WHAT YOU ARE ASKED TO DO: Using the data that follows, output only the lines from the line with "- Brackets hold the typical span" up to and including the line with "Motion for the", exactly, leaving pictures aside.
++++++++++++++++++++
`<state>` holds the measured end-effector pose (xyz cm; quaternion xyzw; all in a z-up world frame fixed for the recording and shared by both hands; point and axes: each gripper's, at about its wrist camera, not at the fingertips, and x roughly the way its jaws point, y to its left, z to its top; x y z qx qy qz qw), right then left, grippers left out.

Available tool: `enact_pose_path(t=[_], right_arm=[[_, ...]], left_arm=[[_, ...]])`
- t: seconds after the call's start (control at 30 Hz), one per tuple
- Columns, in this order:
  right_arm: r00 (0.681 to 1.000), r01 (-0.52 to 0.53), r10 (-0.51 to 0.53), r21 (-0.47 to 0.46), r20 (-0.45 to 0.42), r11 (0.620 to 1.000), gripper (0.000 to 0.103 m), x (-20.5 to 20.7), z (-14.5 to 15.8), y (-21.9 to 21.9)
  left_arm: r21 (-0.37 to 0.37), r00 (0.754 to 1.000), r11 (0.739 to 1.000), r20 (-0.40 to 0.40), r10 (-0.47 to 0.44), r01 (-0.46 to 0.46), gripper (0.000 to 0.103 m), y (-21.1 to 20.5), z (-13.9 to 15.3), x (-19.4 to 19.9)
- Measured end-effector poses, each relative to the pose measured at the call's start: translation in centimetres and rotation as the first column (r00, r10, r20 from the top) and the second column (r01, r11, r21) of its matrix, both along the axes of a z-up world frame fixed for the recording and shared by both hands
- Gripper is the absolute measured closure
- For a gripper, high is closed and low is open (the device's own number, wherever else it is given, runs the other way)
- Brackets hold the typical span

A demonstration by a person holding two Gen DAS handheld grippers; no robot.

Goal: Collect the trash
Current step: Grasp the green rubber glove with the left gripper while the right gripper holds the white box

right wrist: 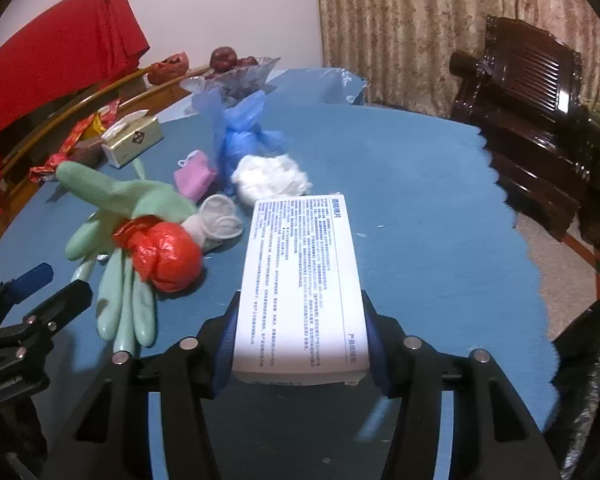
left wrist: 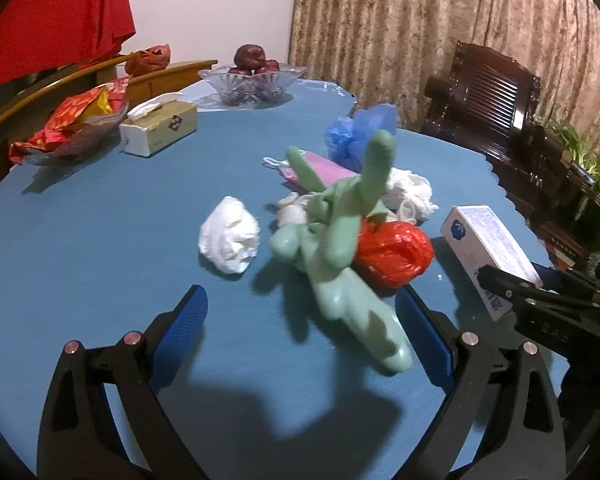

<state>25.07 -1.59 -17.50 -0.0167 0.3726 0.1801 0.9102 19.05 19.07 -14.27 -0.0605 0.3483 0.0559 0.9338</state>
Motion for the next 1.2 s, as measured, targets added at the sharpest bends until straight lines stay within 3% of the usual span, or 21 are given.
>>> enact_pose_path(t=[0.07, 0.3, 0.47, 0.6, 0.63, 0.67, 1.0, 1.1, 1.17, 1.2], right_arm=[[1.000, 0.007, -0.007, -0.005, 0.006, 1.000, 0.049, -0.1, 0.1, -0.6], [1.000, 0.017, -0.017, 0.009, 0.001, 1.000, 0.049, -0.3, 0.1, -1.7], [1.000, 0.013, -0.013, 0.015, -0.001, 1.000, 0.049, -0.5, 0.0, -1.7], [1.000, 0.007, -0.007, 0.013, 0.006, 1.000, 0.049, -0.8, 0.2, -1.5], [1.000, 0.005, -0.005, 0.011, 0.010, 1.000, 0.049, -0.9, 0.3, -1.5], [1.000, 0.004, -0.004, 0.011, 0.013, 1.000, 0.049, -1.0, 0.3, -1.5], [1.000, -0.010, 0.010, 0.020, 0.019, 1.000, 0.049, -2.5, 0.8, -1.4], [1.000, -0.012, 0.012, 0.021, 0.017, 1.000, 0.049, -2.8, 0.8, -1.3], [1.000, -0.013, 0.012, 0.019, 0.016, 1.000, 0.049, -3.0, 0.8, -1.3], [1.000, -0.013, 0.012, 0.018, 0.015, 1.000, 0.049, -3.0, 0.8, -1.4]], left_arm=[[-0.010, 1.000, 1.000, -0.013, -0.011, 0.010, 0.025, -0.3, -0.2, 0.6], [-0.064, 0.997, 0.997, -0.067, -0.040, 0.036, 0.039, -1.3, -1.4, 2.0], [-0.103, 0.993, 0.993, -0.098, -0.064, 0.054, 0.067, -1.6, -2.1, 2.6], [-0.115, 0.995, 0.992, -0.087, -0.058, 0.048, 0.076, -1.4, -1.9, 2.1], [-0.119, 0.995, 0.992, -0.085, -0.057, 0.046, 0.087, -1.3, -1.7, 1.9], [-0.120, 0.995, 0.992, -0.084, -0.055, 0.044, 0.091, -1.1, -1.6, 1.8], [-0.093, 0.993, 0.994, -0.095, -0.071, 0.062, 0.093, -0.5, -0.4, -1.9], [-0.086, 0.991, 0.994, -0.109, -0.076, 0.066, 0.082, -0.6, -0.6, -2.5], [-0.087, 0.992, 0.995, -0.104, -0.067, 0.058, 0.062, -0.5, -0.5, -2.5], [-0.085, 0.993, 0.995, -0.100, -0.060, 0.051, 0.058, -0.4, -0.5, -2.4]])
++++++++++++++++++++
REPLY TO THE EXERCISE:
- Brackets hold the typical span

A demonstration by a person holding two Gen DAS handheld grippers; no robot.

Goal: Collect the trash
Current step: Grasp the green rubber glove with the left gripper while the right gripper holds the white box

right wrist: 
left wrist: 

<state>25.07 -1.59 -17.50 -0.0167 0.3726 0.1801 0.9102 19.05 19.07 -14.27 -0.0605 0.3483 0.0559 0.9338</state>
Motion for the next 1.2 s, as measured, targets added at the sharpest bends until straight lines stay within 3% of the usual span, or 21 are given.

Nothing further is required of this output.